Exercise brief: Without any of its pictures, the listing below should be output exactly.

--*--

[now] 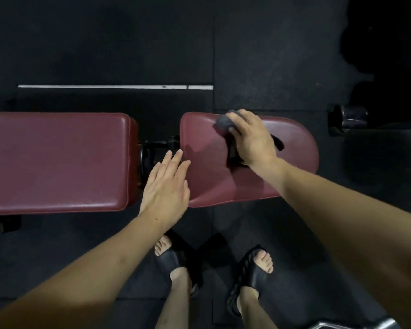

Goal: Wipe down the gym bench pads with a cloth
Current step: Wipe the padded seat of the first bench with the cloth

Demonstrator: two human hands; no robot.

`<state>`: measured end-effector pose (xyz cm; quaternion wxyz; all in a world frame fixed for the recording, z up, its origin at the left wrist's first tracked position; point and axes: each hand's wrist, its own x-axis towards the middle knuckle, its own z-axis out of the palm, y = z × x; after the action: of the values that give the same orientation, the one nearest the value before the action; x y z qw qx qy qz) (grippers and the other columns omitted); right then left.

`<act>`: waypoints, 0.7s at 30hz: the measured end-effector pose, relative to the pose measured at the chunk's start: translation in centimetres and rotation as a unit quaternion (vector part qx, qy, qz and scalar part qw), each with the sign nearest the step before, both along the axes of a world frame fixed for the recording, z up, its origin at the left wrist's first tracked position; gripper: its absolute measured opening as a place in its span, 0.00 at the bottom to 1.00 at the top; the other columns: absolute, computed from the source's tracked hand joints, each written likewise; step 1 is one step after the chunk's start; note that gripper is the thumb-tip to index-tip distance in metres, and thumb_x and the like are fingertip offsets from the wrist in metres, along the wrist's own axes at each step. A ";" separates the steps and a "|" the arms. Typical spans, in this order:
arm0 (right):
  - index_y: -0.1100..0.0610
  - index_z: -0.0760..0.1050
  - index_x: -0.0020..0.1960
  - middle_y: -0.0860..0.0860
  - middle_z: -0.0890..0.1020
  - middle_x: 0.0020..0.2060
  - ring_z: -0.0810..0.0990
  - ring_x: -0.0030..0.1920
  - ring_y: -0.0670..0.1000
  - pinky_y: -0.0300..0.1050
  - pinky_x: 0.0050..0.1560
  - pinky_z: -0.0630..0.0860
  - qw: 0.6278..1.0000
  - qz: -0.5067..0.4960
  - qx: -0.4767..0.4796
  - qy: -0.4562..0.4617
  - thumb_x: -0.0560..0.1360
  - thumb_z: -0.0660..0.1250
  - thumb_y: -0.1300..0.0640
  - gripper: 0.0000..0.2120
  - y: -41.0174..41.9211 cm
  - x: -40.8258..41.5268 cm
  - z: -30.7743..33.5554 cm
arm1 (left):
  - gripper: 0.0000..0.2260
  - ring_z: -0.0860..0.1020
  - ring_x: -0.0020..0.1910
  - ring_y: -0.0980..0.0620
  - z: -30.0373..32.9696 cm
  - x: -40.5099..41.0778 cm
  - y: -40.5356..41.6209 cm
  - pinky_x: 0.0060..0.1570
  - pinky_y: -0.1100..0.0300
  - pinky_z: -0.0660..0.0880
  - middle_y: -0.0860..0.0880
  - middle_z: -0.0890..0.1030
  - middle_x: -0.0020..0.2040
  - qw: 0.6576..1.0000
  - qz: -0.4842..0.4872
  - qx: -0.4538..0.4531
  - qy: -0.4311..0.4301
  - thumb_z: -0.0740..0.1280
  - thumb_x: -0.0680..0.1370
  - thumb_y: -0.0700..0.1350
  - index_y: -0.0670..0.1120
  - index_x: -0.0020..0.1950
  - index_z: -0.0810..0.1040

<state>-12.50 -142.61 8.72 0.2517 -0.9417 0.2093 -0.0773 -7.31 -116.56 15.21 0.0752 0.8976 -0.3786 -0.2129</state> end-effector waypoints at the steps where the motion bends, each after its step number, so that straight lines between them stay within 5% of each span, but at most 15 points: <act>1: 0.58 0.76 0.69 0.56 0.77 0.63 0.75 0.64 0.58 0.55 0.66 0.72 1.000 -0.018 0.005 -0.001 0.84 0.61 0.56 0.15 -1.2 -1.4 0.2 | 0.24 0.48 0.83 0.49 0.0 0.0 -0.5 0.82 0.49 0.50 0.47 0.55 0.84 1.000 -0.005 0.002 -0.002 0.57 0.84 0.46 0.45 0.81 0.63; 8: 0.55 0.71 0.75 0.55 0.71 0.74 0.65 0.77 0.57 0.51 0.79 0.61 0.987 -0.146 -0.024 0.067 0.85 0.60 0.57 0.19 -5.3 -8.0 -0.5 | 0.24 0.48 0.83 0.48 -0.5 -1.3 -2.8 0.81 0.48 0.51 0.47 0.55 0.84 0.999 -0.037 0.003 -0.012 0.57 0.85 0.47 0.45 0.81 0.62; 16: 0.51 0.72 0.75 0.53 0.67 0.78 0.60 0.81 0.54 0.46 0.79 0.57 0.942 -0.330 0.034 0.045 0.85 0.61 0.57 0.19 -2.9 -10.5 0.2 | 0.24 0.50 0.83 0.48 -1.2 -1.2 -2.1 0.81 0.48 0.54 0.46 0.57 0.83 1.000 -0.022 -0.007 0.002 0.58 0.84 0.46 0.44 0.81 0.64; 21: 0.56 0.75 0.73 0.57 0.74 0.73 0.70 0.75 0.60 0.62 0.75 0.67 0.936 -0.351 -0.018 0.008 0.82 0.64 0.61 0.19 4.0 -9.5 -0.6 | 0.24 0.52 0.83 0.48 -1.4 -1.5 0.2 0.81 0.49 0.53 0.46 0.58 0.83 1.000 -0.006 -0.010 0.017 0.60 0.83 0.45 0.44 0.80 0.65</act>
<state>-22.02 -138.63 8.10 0.1896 -0.8136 0.5267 -0.1568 -8.81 -116.34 13.79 0.0895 0.8909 -0.3844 -0.2248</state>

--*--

Response for this exercise:
[now] 

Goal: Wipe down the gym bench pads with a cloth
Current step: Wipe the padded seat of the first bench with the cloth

Demonstrator: two human hands; no robot.

`<state>`: measured end-effector pose (xyz cm; quaternion wxyz; all in a world frame fixed for the recording, z up, its origin at the left wrist's first tracked position; point and axes: each hand's wrist, its own x-axis towards the middle knuckle, its own z-axis out of the palm, y = z × x; after the action: of the values that give the same orientation, the one nearest the value before the action; x y z qw qx qy qz) (grippers and the other columns omitted); right then left.

`<act>`: waypoints, 0.7s at 30hz: the measured end-effector pose, relative to the pose measured at the chunk's start: translation in centimetres and rotation as a unit quaternion (vector part qx, qy, qz and scalar part qw), each with the sign nearest the step before, both along the axes of a world frame fixed for the recording, z up, its origin at the left wrist's first tracked position; gripper: its absolute measured opening as a place in its span, 0.00 at the bottom to 1.00 at the top; the other columns: absolute, computed from the source's tracked hand joints, each written likewise; step 1 is one step after the chunk's start; note that gripper is the thumb-tip to index-tip distance in metres, and thumb_x and the like are fingertip offsets from the wrist in metres, along the wrist's own axes at each step. A ";" separates the steps and a "|" the arms. Typical spans, in this order:
arm0 (right):
  - index_y: -0.1100..0.0610
  - index_z: -0.0760..0.1050
  - index_x: -0.0020..0.1960
  - middle_y: -0.0860..0.0860
  - middle_z: -0.0890..0.1020
  - middle_x: 0.0020..0.2060
  - ring_z: -0.0810..0.0990
  - ring_x: -0.0030..0.1920
  - ring_y: -0.0670..0.1000
  - pinky_y: -0.0300..0.1050
  - pinky_x: 0.0050..0.1560
  - pinky_z: -0.0630..0.0860
  - qw: 0.6278..1.0000
  - qz: -0.5067..0.4960
  - qx: -0.4767..0.4796
  - qy: -0.4562..0.4617
  - thumb_x: -0.0560..0.1360
  - thumb_z: -0.0660..0.1250
  - thumb_y: -0.1300..0.0640
  - gripper: 0.0000..0.2120
  - y: -41.0174..41.9211 cm
  - x: -40.8258..41.5268 cm
  - z: -30.7743..33.5554 cm
arm1 (left):
  - gripper: 0.0000..0.2260
  - ring_z: -0.0860..0.1020
  - ring_x: -0.0020..0.1910
  - ring_y: -0.0980..0.0620
  - z: -30.0373..32.9696 cm
  - x: -40.5099..41.0778 cm
  - y: -40.5356..41.6209 cm
  - pinky_x: 0.0060..0.1570
  - pinky_y: -0.1100..0.0300
  - pinky_z: -0.0660..0.0880
  - middle_y: -0.0860..0.0880
  - middle_z: -0.0890..0.1030
  - middle_x: -0.0020..0.2040
  - qw: 0.6576..1.0000
  - qz: -0.4842..0.4872
  - qx: -0.4538..0.4531
  - qy: -0.4311..0.4301
  - thumb_z: -0.0740..0.1280
  - thumb_x: -0.0680..0.1370
  - thumb_y: -0.0700..0.1350
  - index_y: -0.0670..0.1120
  - index_x: -0.0020..0.1950
  - index_z: -0.0810..0.1040

<state>-12.50 -142.61 8.72 0.2517 -0.9417 0.2093 -0.0773 -7.31 -116.56 15.21 0.0752 0.8976 -0.3786 -0.2129</state> end-effector waypoints at the steps where the motion bends, each after its step number, so that straight lines between them stay within 5% of each span, but at most 15 points: <act>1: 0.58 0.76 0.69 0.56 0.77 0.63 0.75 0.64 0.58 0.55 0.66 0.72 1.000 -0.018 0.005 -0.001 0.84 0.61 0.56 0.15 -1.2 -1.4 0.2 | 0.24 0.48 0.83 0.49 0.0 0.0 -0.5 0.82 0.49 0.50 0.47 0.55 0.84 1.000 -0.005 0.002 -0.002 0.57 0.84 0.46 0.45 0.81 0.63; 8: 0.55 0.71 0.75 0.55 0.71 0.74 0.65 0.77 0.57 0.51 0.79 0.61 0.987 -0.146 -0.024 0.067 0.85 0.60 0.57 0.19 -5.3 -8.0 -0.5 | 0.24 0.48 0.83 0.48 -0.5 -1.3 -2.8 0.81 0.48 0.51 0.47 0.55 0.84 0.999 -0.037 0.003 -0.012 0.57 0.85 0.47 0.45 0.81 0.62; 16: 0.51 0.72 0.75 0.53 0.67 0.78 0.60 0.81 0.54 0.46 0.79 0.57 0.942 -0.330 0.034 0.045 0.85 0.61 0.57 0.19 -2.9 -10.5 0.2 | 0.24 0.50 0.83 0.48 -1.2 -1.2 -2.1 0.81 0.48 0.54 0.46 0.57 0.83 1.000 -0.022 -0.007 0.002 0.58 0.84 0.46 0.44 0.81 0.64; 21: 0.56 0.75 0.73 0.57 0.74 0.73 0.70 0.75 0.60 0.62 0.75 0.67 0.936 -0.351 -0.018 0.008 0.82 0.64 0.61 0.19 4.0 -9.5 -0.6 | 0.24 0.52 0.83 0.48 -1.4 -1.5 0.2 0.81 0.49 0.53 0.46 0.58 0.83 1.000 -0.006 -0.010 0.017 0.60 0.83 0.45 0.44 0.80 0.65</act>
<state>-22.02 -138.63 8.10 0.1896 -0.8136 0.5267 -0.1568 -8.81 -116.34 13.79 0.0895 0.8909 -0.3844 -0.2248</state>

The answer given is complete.